PROBLEM TO WORK ON:
All lines of the material must be output verbatim.

================

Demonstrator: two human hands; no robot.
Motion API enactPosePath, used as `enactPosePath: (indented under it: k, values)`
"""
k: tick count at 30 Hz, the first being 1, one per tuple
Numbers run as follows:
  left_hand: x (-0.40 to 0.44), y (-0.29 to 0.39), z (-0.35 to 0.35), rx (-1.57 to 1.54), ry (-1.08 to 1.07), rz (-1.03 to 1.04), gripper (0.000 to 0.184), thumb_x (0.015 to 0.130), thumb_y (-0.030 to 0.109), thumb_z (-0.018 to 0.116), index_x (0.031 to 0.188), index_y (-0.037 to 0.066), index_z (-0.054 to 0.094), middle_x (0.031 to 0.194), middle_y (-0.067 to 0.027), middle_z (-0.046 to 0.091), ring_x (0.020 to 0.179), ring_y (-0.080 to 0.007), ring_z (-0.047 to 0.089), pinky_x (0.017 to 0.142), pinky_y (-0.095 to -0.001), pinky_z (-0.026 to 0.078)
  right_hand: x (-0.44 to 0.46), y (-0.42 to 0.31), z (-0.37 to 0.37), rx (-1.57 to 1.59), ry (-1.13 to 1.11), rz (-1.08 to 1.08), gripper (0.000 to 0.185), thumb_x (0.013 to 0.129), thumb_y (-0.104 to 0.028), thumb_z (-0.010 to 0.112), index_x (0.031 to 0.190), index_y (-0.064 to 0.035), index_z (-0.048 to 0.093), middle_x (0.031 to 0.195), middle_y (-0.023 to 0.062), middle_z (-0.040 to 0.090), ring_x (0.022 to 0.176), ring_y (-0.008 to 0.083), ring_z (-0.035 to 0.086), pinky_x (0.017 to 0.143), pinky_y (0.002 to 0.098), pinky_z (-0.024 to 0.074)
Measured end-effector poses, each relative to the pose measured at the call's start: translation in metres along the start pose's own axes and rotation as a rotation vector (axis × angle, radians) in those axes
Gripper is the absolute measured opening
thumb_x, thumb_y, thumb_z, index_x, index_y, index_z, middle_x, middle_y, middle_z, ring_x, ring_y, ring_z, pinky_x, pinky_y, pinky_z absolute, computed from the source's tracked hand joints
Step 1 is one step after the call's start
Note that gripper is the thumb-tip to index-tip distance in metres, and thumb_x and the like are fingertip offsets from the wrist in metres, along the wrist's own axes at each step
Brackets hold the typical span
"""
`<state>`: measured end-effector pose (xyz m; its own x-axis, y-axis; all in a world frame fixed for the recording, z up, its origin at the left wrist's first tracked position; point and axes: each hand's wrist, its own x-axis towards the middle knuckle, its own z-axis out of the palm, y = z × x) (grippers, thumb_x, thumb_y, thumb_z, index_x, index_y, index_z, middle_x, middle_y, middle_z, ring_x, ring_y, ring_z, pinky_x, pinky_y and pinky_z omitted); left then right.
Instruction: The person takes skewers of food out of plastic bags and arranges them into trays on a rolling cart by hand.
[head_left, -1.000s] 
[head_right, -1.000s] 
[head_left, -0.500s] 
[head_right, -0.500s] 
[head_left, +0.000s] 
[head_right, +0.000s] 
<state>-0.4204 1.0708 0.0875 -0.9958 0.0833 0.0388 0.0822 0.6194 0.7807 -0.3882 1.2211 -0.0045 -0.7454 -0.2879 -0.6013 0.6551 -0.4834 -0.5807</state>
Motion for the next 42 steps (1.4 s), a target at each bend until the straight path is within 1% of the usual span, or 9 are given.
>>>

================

RESPONSE TO THE EXERCISE:
Demonstrator: two human hands; no robot.
Motion API enactPosePath, used as `enactPosePath: (indented under it: k, values)`
"""
k: tick count at 30 Hz, the first being 1, one per tuple
Numbers run as follows:
  left_hand: x (-0.40 to 0.44), y (-0.29 to 0.39), z (-0.35 to 0.35), rx (-1.57 to 1.54), ry (-1.08 to 1.07), rz (-1.03 to 1.04), gripper (0.000 to 0.184), thumb_x (0.015 to 0.130), thumb_y (-0.030 to 0.109), thumb_z (-0.018 to 0.116), index_x (0.031 to 0.188), index_y (-0.037 to 0.066), index_z (-0.054 to 0.094), middle_x (0.031 to 0.194), middle_y (-0.067 to 0.027), middle_z (-0.046 to 0.091), ring_x (0.020 to 0.179), ring_y (-0.080 to 0.007), ring_z (-0.047 to 0.089), pinky_x (0.017 to 0.142), pinky_y (-0.095 to -0.001), pinky_z (-0.026 to 0.078)
  right_hand: x (-0.44 to 0.46), y (-0.42 to 0.31), z (-0.37 to 0.37), rx (-1.57 to 1.59), ry (-1.13 to 1.11), rz (-1.08 to 1.08), gripper (0.000 to 0.185), thumb_x (0.013 to 0.129), thumb_y (-0.104 to 0.028), thumb_z (-0.010 to 0.112), index_x (0.031 to 0.190), index_y (-0.064 to 0.035), index_z (-0.048 to 0.093), middle_x (0.031 to 0.195), middle_y (-0.023 to 0.062), middle_z (-0.040 to 0.090), ring_x (0.022 to 0.176), ring_y (-0.008 to 0.083), ring_z (-0.035 to 0.086), pinky_x (0.017 to 0.143), pinky_y (0.002 to 0.098), pinky_z (-0.024 to 0.074)
Measured end-effector poses, each relative to the pose measured at the call's start: translation in metres along the start pose's own axes and rotation as a rotation vector (axis × angle, radians) in those axes
Gripper is the absolute measured opening
thumb_x, thumb_y, thumb_z, index_x, index_y, index_z, middle_x, middle_y, middle_z, ring_x, ring_y, ring_z, pinky_x, pinky_y, pinky_z absolute, computed from the source's tracked hand joints
Step 1 is one step after the call's start
Note that gripper is the thumb-tip to index-tip distance in metres, and thumb_x and the like are fingertip offsets from the wrist in metres, along the wrist's own axes at each step
Brackets hold the typical span
"""
`<state>`: measured end-effector pose (xyz m; its own x-axis, y-axis; all in a world frame fixed for the recording, z up, its origin at the left wrist's first tracked position; point and axes: each hand's wrist, its own x-axis towards the middle knuckle, its own z-axis out of the palm, y = z × x) (grippers, thumb_x, thumb_y, thumb_z, index_x, index_y, index_z, middle_x, middle_y, middle_z, ring_x, ring_y, ring_z, pinky_x, pinky_y and pinky_z omitted); left then right.
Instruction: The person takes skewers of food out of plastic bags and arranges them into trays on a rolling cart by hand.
[head_left, -1.000s] 
[head_right, -1.000s] 
[head_left, -0.500s] 
[head_right, -0.500s] 
[head_left, +0.000s] 
[head_right, +0.000s] 
<state>-0.4204 1.0708 0.0875 -0.9958 0.0833 0.0388 0.0822 0.6194 0.7807 -0.3882 1.2211 -0.0045 -0.7454 -0.2879 -0.6013 0.6551 -0.4834 -0.5807</state>
Motion for the next 42 steps (1.4 s), a target at each bend until the straight path is within 1% of the usual span, or 9 are given.
>>>

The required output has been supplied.